■ What you should do
Would you output the listing exactly, with every image omitted?

╭──

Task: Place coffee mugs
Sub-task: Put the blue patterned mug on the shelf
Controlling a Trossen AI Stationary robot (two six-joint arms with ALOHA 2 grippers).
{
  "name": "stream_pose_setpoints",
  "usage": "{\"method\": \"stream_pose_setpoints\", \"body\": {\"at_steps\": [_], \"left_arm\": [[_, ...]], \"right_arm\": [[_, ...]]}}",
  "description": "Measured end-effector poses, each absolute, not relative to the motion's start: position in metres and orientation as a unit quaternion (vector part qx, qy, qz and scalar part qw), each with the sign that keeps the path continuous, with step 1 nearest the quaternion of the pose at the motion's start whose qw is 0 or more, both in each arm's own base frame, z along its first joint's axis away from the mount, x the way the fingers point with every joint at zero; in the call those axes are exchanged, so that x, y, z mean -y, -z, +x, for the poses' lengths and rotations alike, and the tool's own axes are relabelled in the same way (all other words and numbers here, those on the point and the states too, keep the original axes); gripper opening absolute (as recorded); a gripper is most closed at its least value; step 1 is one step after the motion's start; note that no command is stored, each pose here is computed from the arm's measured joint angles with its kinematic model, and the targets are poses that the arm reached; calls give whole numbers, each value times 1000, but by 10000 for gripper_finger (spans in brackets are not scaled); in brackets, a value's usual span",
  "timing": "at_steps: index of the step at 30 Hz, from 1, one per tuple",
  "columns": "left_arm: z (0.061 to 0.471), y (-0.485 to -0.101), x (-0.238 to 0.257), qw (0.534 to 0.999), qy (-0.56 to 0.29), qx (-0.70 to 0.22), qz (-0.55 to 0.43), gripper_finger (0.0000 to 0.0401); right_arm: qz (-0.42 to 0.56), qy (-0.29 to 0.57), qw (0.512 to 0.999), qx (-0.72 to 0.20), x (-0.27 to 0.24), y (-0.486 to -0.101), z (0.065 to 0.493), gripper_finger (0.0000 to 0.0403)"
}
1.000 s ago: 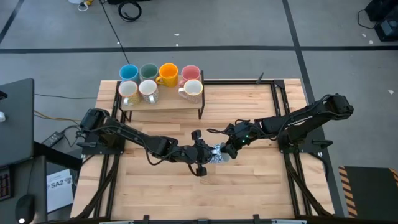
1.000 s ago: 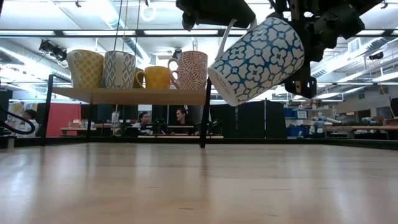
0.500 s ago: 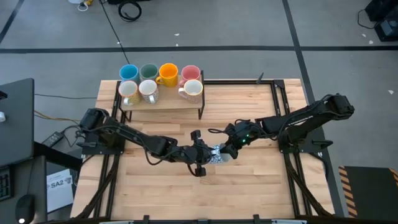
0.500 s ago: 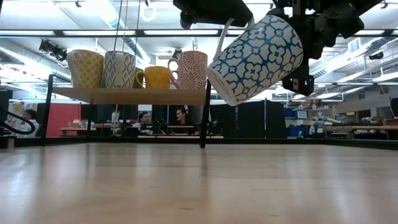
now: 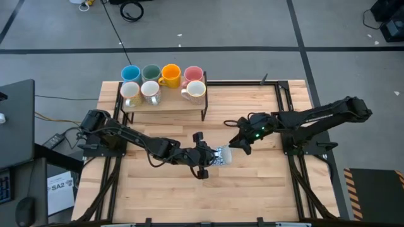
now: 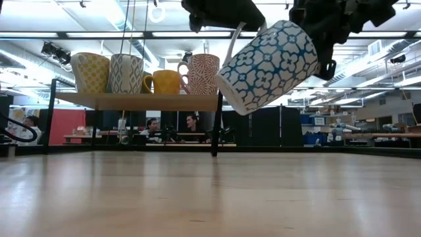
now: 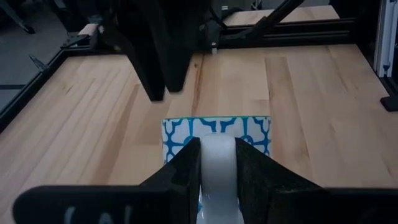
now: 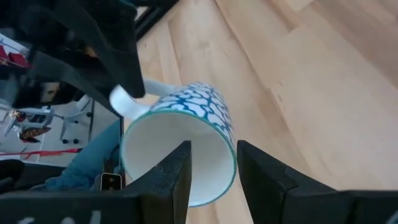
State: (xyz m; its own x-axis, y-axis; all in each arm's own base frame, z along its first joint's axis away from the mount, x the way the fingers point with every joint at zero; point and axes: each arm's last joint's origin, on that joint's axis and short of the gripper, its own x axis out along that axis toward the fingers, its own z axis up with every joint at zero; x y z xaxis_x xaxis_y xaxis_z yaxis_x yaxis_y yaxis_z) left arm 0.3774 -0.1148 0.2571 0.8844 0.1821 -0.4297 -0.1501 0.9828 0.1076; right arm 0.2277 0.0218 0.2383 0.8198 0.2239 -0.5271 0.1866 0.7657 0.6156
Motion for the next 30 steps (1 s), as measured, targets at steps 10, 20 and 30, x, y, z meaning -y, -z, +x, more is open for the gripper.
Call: {"method": "stream_pose_setpoints", "body": {"at_steps": [10, 20, 30], "left_arm": [[363, -283, 107, 963, -188, -186, 42, 81], [338, -311, 100, 910, -388, -124, 71, 81], [321, -319, 113, 831, -541, -69, 109, 82]], "right_arm": [[334, -13, 903, -269, -17, -256, 209, 133], [334, -15, 906, -258, -17, -259, 209, 133], [313, -24, 916, -250, -17, -260, 210, 133]]}}
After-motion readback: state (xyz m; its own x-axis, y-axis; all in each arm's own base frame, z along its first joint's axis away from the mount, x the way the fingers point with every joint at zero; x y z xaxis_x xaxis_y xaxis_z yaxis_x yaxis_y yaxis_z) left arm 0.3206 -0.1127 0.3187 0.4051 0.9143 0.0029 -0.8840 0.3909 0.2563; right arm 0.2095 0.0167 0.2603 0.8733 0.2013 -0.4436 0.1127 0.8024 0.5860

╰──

■ Exercise solution
Task: Place coffee mugs
Sub-task: Put the blue patterned mug on the shelf
Controlling a Trossen AI Stationary robot (two six-joint arms with ALOHA 2 grippers).
{
  "name": "stream_pose_setpoints",
  "usage": "{\"method\": \"stream_pose_setpoints\", \"body\": {\"at_steps\": [_], \"left_arm\": [[_, ...]], \"right_arm\": [[_, ...]]}}",
  "description": "Measured end-effector poses, each absolute, not relative to the motion's start: position in metres and orientation as a unit quaternion (vector part qx, qy, qz and scalar part qw), each with the sign that keeps the path continuous, with step 1 nearest the quaternion of the pose at the motion's start whose qw is 0 or more, both in each arm's own base frame, z along its first joint's axis away from the mount, x the way the fingers point with every joint at zero; in the call those axes are exchanged, so that x, y, z mean -y, -z, +x, for the poses' lengths and rotations alike, and the tool's own axes are relabelled in the same way (all other words and numbers here, those on the point and the states too, keep the original axes); gripper opening absolute (as recorded); a gripper is most closed at its least value; step 1 is one step after the motion's start; note that no command is stored, each pose here is computed from the arm's measured joint angles with its kinematic model, and the targets are poses that the arm reached; calls give whole numbers, each value times 1000, but by 10000 for gripper_finger (spans in brackets are not scaled); in brackets, a value's usual span",
  "timing": "at_steps: index of the step at 30 Hz, from 1, one per tuple",
  "columns": "left_arm: z (0.061 to 0.471), y (-0.485 to -0.101), x (-0.238 to 0.257), qw (0.534 to 0.999), qy (-0.56 to 0.29), qx (-0.70 to 0.22), qz (-0.55 to 0.43), gripper_finger (0.0000 to 0.0401); right_arm: qz (-0.42 to 0.56), qy (-0.29 to 0.57), qw (0.512 to 0.999), qx (-0.72 to 0.20), x (-0.27 to 0.24), y (-0.486 to -0.101), z (0.065 to 0.493), gripper_finger (0.0000 to 0.0403)"
}
1.000 s ago: 
1.000 s ago: 
0.500 s ago: 
0.500 s ago: 
now: 
now: 
now: 
now: 
State: (xyz m; its own x-axis, y-axis; all in each arm's own base frame, z along its first joint's axis away from the mount, x the way the fingers point with every joint at zero; point and axes: each arm's last joint's origin, on that joint's axis and short of the gripper, its own x axis out along that axis toward the fingers, its own z axis up with every joint at zero; x y z xaxis_x xaxis_y xaxis_z yaxis_x yaxis_y yaxis_z) left arm 0.3774 -0.1148 0.2571 0.8844 0.1821 -0.4297 -0.1501 0.9828 0.1076; right arm 0.2277 0.0218 0.2383 0.8198 0.2239 -0.5271 0.1866 0.7657 0.6156
Motion for the next 30 steps (1 s), as measured, targets at steps 10, 20 and 30, x, y, z meaning -y, -z, +x, more is open for the gripper.
Call: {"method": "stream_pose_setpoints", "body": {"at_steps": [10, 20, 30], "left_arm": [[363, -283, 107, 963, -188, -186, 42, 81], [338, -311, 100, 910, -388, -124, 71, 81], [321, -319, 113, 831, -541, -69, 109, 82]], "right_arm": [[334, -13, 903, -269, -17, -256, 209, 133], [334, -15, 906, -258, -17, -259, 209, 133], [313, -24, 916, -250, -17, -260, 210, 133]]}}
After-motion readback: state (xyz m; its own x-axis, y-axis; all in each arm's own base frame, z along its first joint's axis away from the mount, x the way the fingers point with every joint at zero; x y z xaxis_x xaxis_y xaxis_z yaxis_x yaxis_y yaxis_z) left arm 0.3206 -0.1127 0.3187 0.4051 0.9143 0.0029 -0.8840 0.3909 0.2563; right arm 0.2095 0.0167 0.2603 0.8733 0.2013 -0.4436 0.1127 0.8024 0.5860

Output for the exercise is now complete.